According to our hypothesis, the frequency with which users are asked to pay for content will affect a user's ex ante estimation of how much she will need to pay. This effect on her estimate can stem from either her previous direct experience, or through "word of mouth" learning. It is our hypothesis that the expected access cost affected the probability that a user paid for access when requested.
We have two conjectures about user behavior that would cause willingness to pay to depend on prior expectations about cost. The first concerns an induced selection bias. The higher the expected cost to access an article, the fewer the users who will even attempt to access the information via PEAK. In particular, users with a low expected benefit for an article will generally be less likely to use PEAK at all. The result would be that those who do use PEAK are more likely to pay necessary article access fees.

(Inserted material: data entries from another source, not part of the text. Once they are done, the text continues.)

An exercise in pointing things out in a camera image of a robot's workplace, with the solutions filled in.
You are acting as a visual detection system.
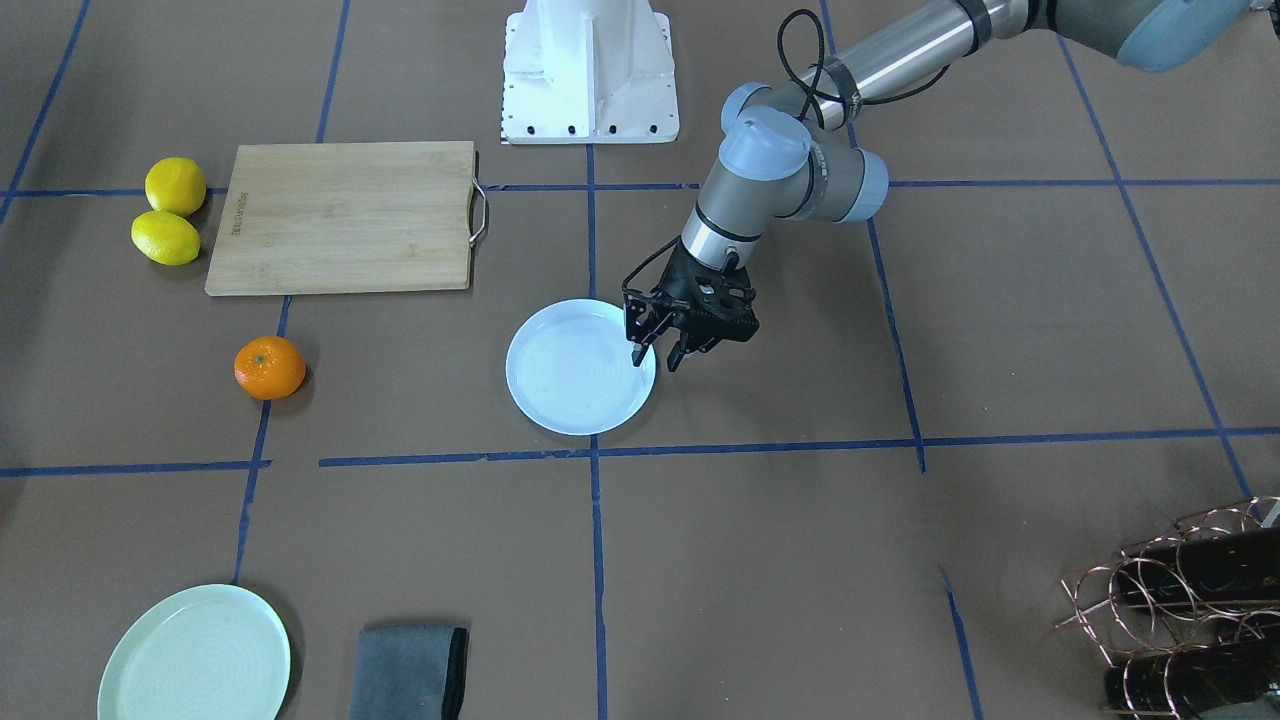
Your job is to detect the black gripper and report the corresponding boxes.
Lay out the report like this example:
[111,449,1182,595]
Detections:
[625,240,760,373]

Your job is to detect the light blue plate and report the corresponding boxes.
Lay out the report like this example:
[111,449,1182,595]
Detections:
[506,299,657,436]

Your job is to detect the light green plate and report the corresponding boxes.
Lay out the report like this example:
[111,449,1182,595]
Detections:
[97,584,292,719]

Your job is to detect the bamboo cutting board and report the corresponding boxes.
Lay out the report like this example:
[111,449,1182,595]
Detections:
[205,141,488,297]

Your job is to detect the orange mandarin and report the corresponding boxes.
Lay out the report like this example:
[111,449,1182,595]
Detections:
[233,334,307,401]

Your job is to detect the grey folded cloth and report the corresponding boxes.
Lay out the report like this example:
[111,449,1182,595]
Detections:
[347,624,470,719]

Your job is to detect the lower yellow lemon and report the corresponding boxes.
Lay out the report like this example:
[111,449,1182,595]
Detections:
[131,210,201,266]

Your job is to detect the yellow lemon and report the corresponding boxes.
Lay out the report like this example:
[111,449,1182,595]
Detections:
[143,158,207,218]
[131,210,201,266]

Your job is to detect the upper yellow lemon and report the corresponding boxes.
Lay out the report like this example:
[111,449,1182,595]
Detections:
[143,158,207,218]

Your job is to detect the dark wine bottle upper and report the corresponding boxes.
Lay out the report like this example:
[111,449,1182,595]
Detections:
[1114,527,1279,612]

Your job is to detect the dark wine bottle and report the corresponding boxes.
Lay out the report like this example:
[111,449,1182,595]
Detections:
[1114,527,1279,612]
[1103,641,1279,719]

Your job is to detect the dark wine bottle lower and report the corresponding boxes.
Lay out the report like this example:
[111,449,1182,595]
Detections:
[1103,641,1279,719]

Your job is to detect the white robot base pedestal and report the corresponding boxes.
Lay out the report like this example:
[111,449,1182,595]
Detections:
[500,1,681,145]

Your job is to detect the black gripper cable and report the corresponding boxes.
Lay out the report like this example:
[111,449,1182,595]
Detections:
[776,10,951,131]

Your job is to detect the copper wire bottle rack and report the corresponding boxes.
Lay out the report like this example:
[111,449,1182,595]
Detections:
[1060,496,1279,719]

Our second conjecture is that context of the request for payment matters, i.e. there is a "framing" effect. It is possible that if a user is habituated to receiving something for free, she will be resistant to paying for that object, even if her expected benefit is greater than the actual cost. Unfortunately, the data that we have do not permit us to distinguish between these two scenarios.
|Institution||Normalized paid accesses per 100 unmetered||Estimated expected rate of zero cost access||Percent who log in when requested|
In Table 6.9 we present some evidence that users' expectations do matter. To explore this hypothesis, we rely on the difference in user cost between accesses to traditional subscription material (no password required) and generalized subscription material (password required). Therefore, we report all institutions at which password entry was required in order to spend a generalized subscription token, plus institution 14, at which users faced similar costs. We use accesses of unmetered content—which has zero incremental user cost for all material, whether in traditional subscriptions or not—as our comparison benchmark. In the second column we report the forecast of unmetered content accesses that were contained within the institution's traditional subscription base. We use this as an estimate of the user's expected user cost of access. For example, if 75% of unmetered access came from traditional subscription material, then we estimate that the user also expects 75% of her demand for metered material to be from traditional subscriptions (with zero incremental user cost), and only 25% of requests for metered material to involve the password user cost (for generalized subscription content).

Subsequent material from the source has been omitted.